In 2017, we defined our population of interest to only include programs at universities that fit into all three of the following categories: 1) members of the National Association of University Forest Resources Programs (NAUFPR), 2) Land Grant institutions (including 1890 schools), and 3) listed in the Times Higher Education World University Rankings for 2016 – 2017. This led to a list of 28 universities. In 2022, we included all original 28 universities and added 4 Land Grant, ranked universities that became NAUFRP members since then.
For each university in both 2017 and 2022, we went through a stepwise procedure to establish if the program had an external advisory board. First, we conducted a web search for each program, navigating to each program’s website (e.g., the Department of Forest Resources and Environmental Conservation, or the College of Forestry) and searched for an advisory board webpage. If we were able to find a webpage with names and employer affiliations for an external advisory board, we used that as the primary list of names.
If we were not able to find an advisory board online, we emailed the program head (e.g., department head, dean, etc.) for information on any external advisory boards. If the program head did not respond after a second reminder email, or confirmed the program did not have an advisory board, we moved up one administrative level if the program was not already at the college level. For example, if a department head confirmed the Forest Resources department did not have an advisory board, we would then look at the College of Environment and Natural Resources. We only pursued higher administrative levels if it seemed the advisory board would still be representative of the department. To continue our example, while a College of Environment and Natural Resources would be relevant enough for inclusion, a College of Letters and Science would be too broad and would not be included. Similar to the department level, first we searched for evidence of an external advisory board on the upper administrative level on their website. If we could not find any information, we emailed the administrative head, typically a dean of a college. We emailed the upper administrative heads once.

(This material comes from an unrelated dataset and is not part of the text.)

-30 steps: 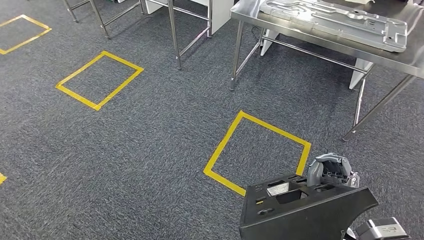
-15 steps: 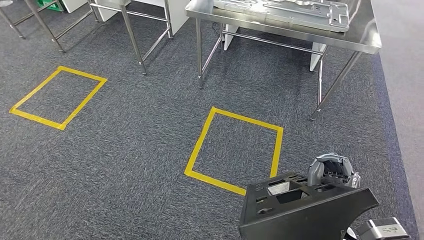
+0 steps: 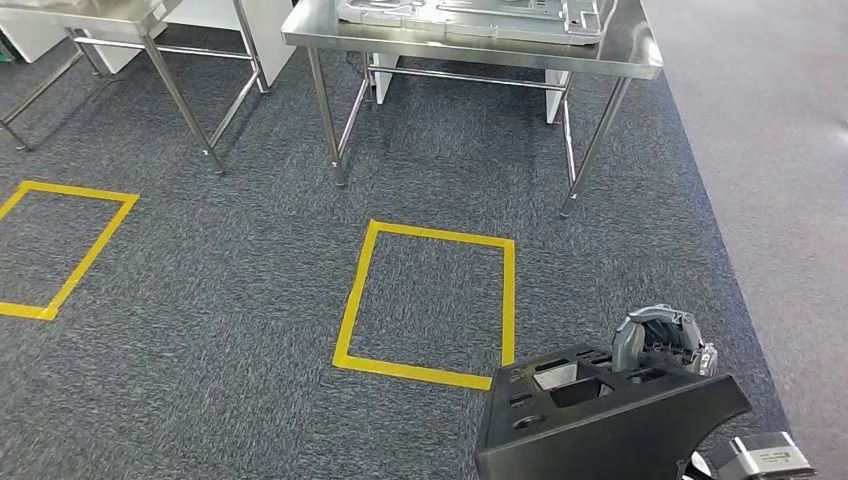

Once we had lists of advisory board members, either from websites or provided through emails, we created a database first with the names of the advisory board members and their affiliated organizations. We sought information on board members first and last names, employer type (described in more detail below), gender, and ethnicity. Information was first drawn from advisory board websites or lists provided through emails. Missing information was filled in using a Google search. Where relevant, each member’s name was entered in the Google search window, along with their affiliated organization and the state of the university. This often yielded “Meet Our Team” pages from the employer’s website, interviews and features in local newspapers, and publicly available LinkedIn pages.
We were purposeful in performing the data recording and collection in a specific order (beginning by recording all information given in the advisory board list before supplementing it through a Google search) for the sake of consistency. For example, if a list taken from the advisory board website indicated that “Sally Jones” worked for “Green Tree Timber Co.,” but a Google search showed that she had recently moved to “Sturdy Timber, Inc.,” her affiliation was still recorded on the spreadsheet as “Green Tree Timber Co.”
The employer/affiliate categories were modified from the categories used by Sample et al. in their 2015 report and included university faculty and extension, natural resources businesses, non-natural resources businesses, natural resources consultant, federal agencies, state agencies, local government, and NGOs (Sample et al., 2015). We used employer websites, and particularly the “About” and “Mission” pages to help us categorize these organizations. The categorization was intuitive, since it was not difficult, upon navigating through each website, to determine that an organization was, for example, a timber firm, putting them into the category of “natural resources business.”
We made visual observations of photos advisory board members to categorize each member by race and gender. We also relied on text to categorize individuals. For example, if a board member website bio described them as a member of a Tribal nation, or if they were identified on the advisory board page by a prefix, such as “Mr.” or “Ms.,” or if they were referred to with a gender pronoun such as “he” or “she” in any text collected through the Google search. If we were unable to find a prefix or pronoun, we relied on the free online program Gender API (https://gender-api.com/), which draws on a database of close to two million first names to provide the user with an informed guess about the name holder. We only used guesses that were rated as 80 percent accurate and above.
To protect confidentiality and right to privacy, in the deidentified dataset we replaced university names with INSTITUTIONID and respondent names with RESPONDENTID.